This document describes string searching operations on the Web in order to allow greater interoperability. String searching refers to natural language string matching such as the "find" command in a Web browser. This document builds upon the concepts found in Character Model for the World Wide Web 1.0: Fundamentals [[CHARMOD]] and Character Model for the World Wide Web 1.0: String Matching [[CHARMOD-NORM]] to provide authors of specifications, software developers, and content developers the information they need to describe and implement search features suitable for global audiences.

Sending comments on this document

If you wish to make comments regarding this document, please raise them as github issues against the latest editor's copy. Only send comments by email if you are unable to raise issues on github (see links below). All comments are welcome.

To make it easier to track comments, please raise separate issues or emails for each comment, and point to the section you are commenting on using a URL.

Introduction

Goals and Scope

This document describes the problems, requirements, and considerations for specification or implementations of string searching operations. A common example of string searching is the "find" command in a Web browser, but there are many other forms of searching that a specification might wish to define.

This document builds on Character Model for the World Wide Web: Fundamentals [[CHARMOD]] and Character Model for the Word Wide Web: String Matching [[CHARMOD-NORM]]. Understanding the concepts in those documents are important to being able to understand and apply this document successfully.

The main target audience of this specification is W3C specification developers who need to define some form of search or find algorithm: the goal is to provide a stable reference to the concepts, terms, and requirements needed.

The concepts described in this document provide authors of specifications, software developers, and content developers with a common reference for consistent, interoperable text searching on the World Wide Web. Working together, these three groups can build a globally accessible Web.

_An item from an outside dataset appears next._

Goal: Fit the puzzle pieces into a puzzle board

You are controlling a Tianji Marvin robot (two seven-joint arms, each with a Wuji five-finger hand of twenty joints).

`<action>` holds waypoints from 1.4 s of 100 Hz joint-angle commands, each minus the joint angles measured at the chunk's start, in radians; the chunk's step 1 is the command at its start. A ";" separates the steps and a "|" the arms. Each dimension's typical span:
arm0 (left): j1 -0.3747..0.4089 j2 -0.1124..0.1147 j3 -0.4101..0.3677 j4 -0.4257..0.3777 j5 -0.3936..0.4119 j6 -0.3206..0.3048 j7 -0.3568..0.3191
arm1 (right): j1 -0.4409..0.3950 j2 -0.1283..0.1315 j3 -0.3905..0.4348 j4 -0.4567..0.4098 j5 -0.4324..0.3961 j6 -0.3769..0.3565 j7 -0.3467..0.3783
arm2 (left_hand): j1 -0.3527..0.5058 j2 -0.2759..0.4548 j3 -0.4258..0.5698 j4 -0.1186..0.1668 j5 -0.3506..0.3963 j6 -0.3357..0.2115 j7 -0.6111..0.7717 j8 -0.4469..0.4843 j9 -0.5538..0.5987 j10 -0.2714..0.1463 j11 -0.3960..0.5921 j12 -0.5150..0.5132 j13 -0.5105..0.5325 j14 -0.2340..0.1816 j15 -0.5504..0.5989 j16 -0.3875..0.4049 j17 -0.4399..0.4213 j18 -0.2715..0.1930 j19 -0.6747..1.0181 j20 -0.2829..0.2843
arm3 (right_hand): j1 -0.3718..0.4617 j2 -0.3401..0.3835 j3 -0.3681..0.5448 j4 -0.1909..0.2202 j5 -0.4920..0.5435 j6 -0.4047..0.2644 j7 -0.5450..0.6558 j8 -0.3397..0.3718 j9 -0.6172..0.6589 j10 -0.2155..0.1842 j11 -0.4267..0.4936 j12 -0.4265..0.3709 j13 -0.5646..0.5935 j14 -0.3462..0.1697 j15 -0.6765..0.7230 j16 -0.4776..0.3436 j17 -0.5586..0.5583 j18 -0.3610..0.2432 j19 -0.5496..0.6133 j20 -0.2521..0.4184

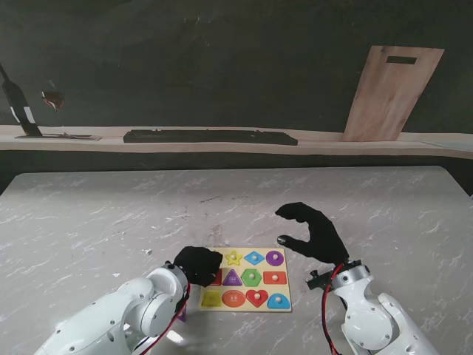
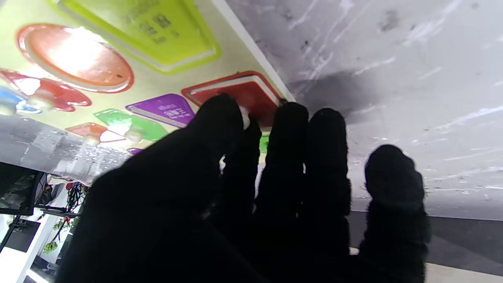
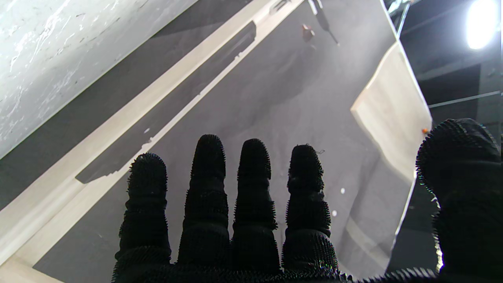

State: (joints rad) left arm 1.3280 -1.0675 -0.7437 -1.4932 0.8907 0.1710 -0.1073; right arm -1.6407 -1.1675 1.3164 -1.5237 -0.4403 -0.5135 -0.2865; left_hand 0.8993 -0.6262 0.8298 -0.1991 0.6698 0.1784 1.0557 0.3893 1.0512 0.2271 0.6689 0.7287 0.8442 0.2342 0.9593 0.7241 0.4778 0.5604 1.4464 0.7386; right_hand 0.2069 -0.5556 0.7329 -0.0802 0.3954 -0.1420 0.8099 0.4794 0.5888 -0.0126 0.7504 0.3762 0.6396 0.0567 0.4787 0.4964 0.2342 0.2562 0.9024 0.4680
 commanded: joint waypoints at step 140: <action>0.007 0.001 0.002 0.047 0.028 -0.076 0.076 | -0.007 -0.007 0.000 -0.004 0.000 -0.007 -0.007 | -0.025 -0.037 0.129 -0.010 0.007 0.014 0.111 0.030 0.038 -0.007 0.045 -0.020 0.055 -0.049 0.056 -0.008 0.048 -0.140 0.059 0.019 | -0.030 0.041 -0.022 0.005 0.008 -0.045 -0.006 0.011 0.025 0.001 -0.003 0.008 0.024 -0.001 0.004 0.010 -0.013 0.006 0.006 0.022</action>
State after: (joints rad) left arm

This document contains best practices and requirements for other specifications, as well as recommendations for implementations and content authors. These best practices for specifications (and others) can also be found in the Internationalization Working Group's document [[INTERNATIONAL-SPECS]], which is intended to serve as a general reference for all Internationalization best practices in W3C specifications.

Background

At the core of the character model is the Universal Character Set (UCS), defined jointly by the Unicode Standard [[Unicode]] and ISO/IEC 10646 [[ISO10646]]. In this document, Unicode is used as a synonym for the Universal Character Set. A successful character model allows Web documents authored in the world's writing systems, scripts, and languages (and on different platforms) to be exchanged, read, and searched by the Web's users around the world.

The first few chapters of the Unicode Standard [[Unicode]] provide useful background reading. In addition, the Unicode Collation Algorithm [[UTS10]] contains a chapter on searching.

Terminology and Notation

This section contains terminology and notation specific to this document.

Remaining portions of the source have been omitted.